These mutations emphasize the need for including the ENG 5′UTR region in routine molecular diagnostic testing for HHT [19]. However, to date, few mutations affecting a site in the promoter of either Endoglin or ACVRL1/ALK1 have been reported. A mutation in the regulatory site present in intron 6 (c.772 + 27G > C) of ACVRL1 has been described in an HHT2 Chinese family [20].

Although the 5′-flanking region of the Endoglin gene lacks consensus TATA and CAAT boxes, it contains GC-rich regions and consensus motifs for Sp1, ets, GATA, and TGF-β (Smads), and estrogen-responsive elements. The upstream −400/+341 region is able to display tissue-specific activity in human endothelial cells. Analysis of various deletion constructs demonstrated the existence of a basal promoter region within the −81/+350 fragment [21].

In the present study, we describe, for the first time, a pathogenic mutation that causes HHT type 1 by affecting a single base pair nucleotide change at the c.-58G > A position of the proximal promoter of Endoglin, which is embedded in this basal promoter region.


Patient samples

Blood samples were collected at different hospitals and sent to our institute. They were received on the day after blood extraction. Informed consent was obtained from each patient. HHT diagnosis was based on the clinical Curaçao criteria [3]. Each sample was anonymously treated and identified with a code number.

Ethics statement request

The human blood samples and clinical data reported in this manuscript were obtained with prior approval from the appropriate ethics committees of the CSIC for the research conducted in the Centro de Investigaciones Biológicas (CIB, Madrid), the CEIC (Clinical Research Ethics Committee) of the Cantabrian Health Service for patients at the Hospital of Sierrallana (Torrelavega, Santander, Cantabria), and the Medical Genetics department of the Hospital Valdecilla (Santander, Cantabria). Research was carried out in compliance with the Helsinki Declaration (, keeping the results strictly confidential, with numerical codes for patient identification.

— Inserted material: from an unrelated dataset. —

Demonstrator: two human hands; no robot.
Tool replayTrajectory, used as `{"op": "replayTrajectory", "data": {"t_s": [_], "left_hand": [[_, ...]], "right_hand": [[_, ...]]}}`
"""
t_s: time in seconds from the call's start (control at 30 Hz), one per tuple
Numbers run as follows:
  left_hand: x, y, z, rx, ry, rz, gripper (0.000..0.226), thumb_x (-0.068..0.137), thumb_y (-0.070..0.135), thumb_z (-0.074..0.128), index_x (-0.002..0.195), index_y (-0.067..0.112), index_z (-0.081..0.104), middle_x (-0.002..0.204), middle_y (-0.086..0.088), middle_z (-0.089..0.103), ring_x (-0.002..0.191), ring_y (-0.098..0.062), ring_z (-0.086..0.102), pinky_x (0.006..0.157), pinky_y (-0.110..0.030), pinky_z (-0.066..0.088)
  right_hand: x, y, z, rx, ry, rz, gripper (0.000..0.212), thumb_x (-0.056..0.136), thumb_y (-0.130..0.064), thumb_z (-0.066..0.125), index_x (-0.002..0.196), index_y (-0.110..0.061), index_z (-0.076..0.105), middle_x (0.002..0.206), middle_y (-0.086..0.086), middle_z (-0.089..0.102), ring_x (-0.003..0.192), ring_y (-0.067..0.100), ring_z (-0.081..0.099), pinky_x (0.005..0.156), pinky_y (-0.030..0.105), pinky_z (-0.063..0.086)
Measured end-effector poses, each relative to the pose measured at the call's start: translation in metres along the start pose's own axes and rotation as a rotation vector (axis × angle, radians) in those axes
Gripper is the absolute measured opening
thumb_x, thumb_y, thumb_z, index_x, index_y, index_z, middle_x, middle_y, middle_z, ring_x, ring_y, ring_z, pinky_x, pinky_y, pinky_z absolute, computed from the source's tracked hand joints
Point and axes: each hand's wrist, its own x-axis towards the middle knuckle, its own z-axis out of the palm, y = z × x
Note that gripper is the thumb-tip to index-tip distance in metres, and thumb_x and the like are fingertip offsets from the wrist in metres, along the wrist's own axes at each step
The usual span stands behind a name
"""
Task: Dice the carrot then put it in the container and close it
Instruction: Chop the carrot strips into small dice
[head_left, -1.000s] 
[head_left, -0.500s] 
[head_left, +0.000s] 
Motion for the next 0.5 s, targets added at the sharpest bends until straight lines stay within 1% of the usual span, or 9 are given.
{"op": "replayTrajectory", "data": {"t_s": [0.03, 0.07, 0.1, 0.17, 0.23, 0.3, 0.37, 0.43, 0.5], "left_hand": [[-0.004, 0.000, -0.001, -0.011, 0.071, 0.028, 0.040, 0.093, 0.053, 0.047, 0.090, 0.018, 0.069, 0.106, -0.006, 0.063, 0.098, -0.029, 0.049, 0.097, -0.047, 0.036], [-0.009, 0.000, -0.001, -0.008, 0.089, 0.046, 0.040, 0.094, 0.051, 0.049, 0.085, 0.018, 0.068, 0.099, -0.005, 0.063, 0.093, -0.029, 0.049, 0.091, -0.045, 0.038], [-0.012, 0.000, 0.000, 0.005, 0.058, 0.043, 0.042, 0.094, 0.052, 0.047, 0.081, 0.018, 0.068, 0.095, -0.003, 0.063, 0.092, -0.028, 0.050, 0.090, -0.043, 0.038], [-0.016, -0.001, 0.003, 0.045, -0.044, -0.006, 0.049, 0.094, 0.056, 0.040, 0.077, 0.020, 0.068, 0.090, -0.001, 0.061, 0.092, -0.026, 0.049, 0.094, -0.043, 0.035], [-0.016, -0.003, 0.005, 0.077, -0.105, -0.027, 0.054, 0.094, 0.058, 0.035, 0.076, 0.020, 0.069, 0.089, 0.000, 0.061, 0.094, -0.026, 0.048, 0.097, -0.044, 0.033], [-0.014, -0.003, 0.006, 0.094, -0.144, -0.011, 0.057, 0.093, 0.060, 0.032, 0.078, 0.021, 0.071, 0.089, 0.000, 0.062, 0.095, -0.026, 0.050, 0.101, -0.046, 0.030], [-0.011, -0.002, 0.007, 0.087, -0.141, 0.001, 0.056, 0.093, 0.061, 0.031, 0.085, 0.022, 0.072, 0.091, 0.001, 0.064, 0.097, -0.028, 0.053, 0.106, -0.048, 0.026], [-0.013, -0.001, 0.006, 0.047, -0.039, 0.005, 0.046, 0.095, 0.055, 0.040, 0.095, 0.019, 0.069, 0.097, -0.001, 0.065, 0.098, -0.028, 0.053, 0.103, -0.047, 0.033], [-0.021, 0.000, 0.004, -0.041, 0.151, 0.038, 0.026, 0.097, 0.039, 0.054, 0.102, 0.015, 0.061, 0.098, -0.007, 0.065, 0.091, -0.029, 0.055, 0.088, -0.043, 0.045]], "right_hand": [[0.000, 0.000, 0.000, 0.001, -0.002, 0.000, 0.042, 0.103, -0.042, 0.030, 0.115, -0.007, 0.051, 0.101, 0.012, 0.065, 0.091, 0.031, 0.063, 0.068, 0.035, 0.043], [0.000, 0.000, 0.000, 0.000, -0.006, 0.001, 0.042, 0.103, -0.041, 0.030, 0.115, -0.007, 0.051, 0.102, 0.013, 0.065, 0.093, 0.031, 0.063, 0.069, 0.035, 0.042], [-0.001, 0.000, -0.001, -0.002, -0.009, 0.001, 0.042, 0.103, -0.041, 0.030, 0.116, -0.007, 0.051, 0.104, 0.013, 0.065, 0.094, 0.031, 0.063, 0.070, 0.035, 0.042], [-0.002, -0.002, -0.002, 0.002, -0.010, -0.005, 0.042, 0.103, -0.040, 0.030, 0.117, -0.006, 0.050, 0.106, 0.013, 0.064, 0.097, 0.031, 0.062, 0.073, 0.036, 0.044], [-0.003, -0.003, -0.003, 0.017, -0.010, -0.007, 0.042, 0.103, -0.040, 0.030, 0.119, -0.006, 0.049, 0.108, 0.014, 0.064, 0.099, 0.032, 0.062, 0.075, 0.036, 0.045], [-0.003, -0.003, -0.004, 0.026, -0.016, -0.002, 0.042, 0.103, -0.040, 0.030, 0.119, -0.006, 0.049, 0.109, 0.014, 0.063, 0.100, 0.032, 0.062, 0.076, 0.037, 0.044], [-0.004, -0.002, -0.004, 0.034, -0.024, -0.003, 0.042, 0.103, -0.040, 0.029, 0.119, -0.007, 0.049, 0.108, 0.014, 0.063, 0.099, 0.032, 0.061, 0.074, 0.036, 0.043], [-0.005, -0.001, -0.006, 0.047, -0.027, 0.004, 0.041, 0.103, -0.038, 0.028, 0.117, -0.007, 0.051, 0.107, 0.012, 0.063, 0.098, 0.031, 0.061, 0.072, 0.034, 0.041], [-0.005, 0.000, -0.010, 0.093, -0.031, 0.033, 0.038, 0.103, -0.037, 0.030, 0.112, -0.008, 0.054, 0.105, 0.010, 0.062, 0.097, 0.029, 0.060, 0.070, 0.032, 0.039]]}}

DNA extraction and mutation analysis

Genomic DNA was extracted from peripheral blood, using the QIAamp kit (Qiagen, Gmbh, Germany). The coding exons from Endoglin, the 9 translated exons from ACVRLK1/ALK1, including exon 1 (transcribed but not translated), the exon intron boundaries (50 bp), and the proximal promoters of both genes were amplified by PCR and then sequenced using specific primers. MLPA was also performed for both genes to detect any changes in copy number. The primer sequences and PCR conditions have already been reported [4, 14]. PCR products, which were excised and cleaned from the gel (Millipore, Germany), were sequenced in forward and reverse orientation on an Applied Biosystems sequencer using the dye terminator sequencing kit according to the manufacturer’s instructions. Sequences were compared with the following references for ACVRL1/ALK1: OMIM 601284 Gene ID: 94; Genomic ID: NG_009549.1; c-DNA ID: NM_000020.2; and Protein ID: NP_000011. For ENG, the references were OMIM 131195 Gene ID: 2022; Genomic ID: NG_009551.1; c-DNA ID: NM_001114753.1; and Protein ID: NP_001108225.12. The following database was used for HHT: Next, if no changes were found in the DNA sequence comparisons, MLPA [22] was performed according to the manufacturer’s instructions using the P093 Salsa MLPA HHT/PPH1 probe set (MRC-Holland, Amsterdam, The Netherlands). DNA sequences and MLPA analyses were performed by Secugen S.L (Madrid, Spain). In the index case analyzed in this manuscript, only a change G > A, in position −58 bp of Endoglin promoter was observed; it was considered a variation of the gene and had an unknown effect (VUS).

Site-directed mutagenesis

Site-directed mutagenesis was carried out from a construct encompassing 350 bp upstream of the transcription initiation start of ENG, including a 150-bp transcribed untranslated region before the codon start with the luciferase reporter gene in the pXP2 vector (−350/+150 ENG pXP2). Mutagenesis was performed using the Quick Change Site-Directed Mutagenesis kit from Agilent Technologies, according to the manufacturer’s instructions. These procedures were followed by DpnI digestion to eliminate the original wild type DNA template. Oligonucleotides used for the mutagenesis were: ENG -58Mut:



Cell culture

Human microvasculature endothelial cells, HMEC-1, were grown on 0.2% gelatin (Sigma-Aldrich) in PBS-coated plates in MCDB-131 medium (Gibco) supplemented with 10% FCS (Gibco), 1 ng/ml of EGF and 1 μg/ml of hydrocortisone (Sigma), 2 mM L-glutamine (Gibco) and 100 U/ml of penicillin and streptomycin (Gibco).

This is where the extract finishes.